#### [TASK DESCRIPTION]
Among the lines below, which ones contain the word "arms"? Copy every such line.

== Segment start ==

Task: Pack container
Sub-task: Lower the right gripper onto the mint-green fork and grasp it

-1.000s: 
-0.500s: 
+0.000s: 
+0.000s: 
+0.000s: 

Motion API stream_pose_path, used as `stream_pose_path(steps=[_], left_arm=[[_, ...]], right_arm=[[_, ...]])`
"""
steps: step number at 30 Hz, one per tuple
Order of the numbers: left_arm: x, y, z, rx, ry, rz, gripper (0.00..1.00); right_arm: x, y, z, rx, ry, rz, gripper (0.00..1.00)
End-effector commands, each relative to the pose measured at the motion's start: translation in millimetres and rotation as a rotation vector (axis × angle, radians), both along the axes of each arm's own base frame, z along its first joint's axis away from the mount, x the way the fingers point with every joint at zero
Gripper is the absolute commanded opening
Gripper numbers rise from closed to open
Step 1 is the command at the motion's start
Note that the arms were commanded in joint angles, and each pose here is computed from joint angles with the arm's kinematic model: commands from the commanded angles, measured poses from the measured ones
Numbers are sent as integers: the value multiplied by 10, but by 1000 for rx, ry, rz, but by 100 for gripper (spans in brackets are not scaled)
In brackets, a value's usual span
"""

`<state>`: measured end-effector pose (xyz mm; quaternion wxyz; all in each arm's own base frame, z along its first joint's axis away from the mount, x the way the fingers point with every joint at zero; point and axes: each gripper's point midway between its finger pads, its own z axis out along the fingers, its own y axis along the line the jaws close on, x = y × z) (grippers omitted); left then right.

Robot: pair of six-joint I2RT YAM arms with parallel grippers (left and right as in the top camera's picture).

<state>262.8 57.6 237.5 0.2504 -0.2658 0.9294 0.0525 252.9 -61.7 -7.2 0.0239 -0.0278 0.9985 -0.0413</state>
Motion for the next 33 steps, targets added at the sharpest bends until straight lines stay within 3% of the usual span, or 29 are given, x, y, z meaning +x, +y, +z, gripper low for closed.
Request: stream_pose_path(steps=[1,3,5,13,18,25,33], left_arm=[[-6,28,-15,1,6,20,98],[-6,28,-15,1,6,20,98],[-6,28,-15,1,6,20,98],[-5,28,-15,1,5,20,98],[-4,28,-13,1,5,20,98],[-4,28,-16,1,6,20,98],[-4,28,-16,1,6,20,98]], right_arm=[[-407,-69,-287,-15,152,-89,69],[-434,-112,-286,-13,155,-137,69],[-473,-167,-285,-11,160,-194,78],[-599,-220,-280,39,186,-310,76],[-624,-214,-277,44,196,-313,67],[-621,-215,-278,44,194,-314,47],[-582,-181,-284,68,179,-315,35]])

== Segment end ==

#### [TASK RESPONSE]
Note that the arms were commanded in joint angles, and each pose here is computed from joint angles with the arm's kinematic model: commands from the commanded angles, measured poses from the measured ones
Robot: pair of six-joint I2RT YAM arms with parallel grippers (left and right as in the top camera's picture).

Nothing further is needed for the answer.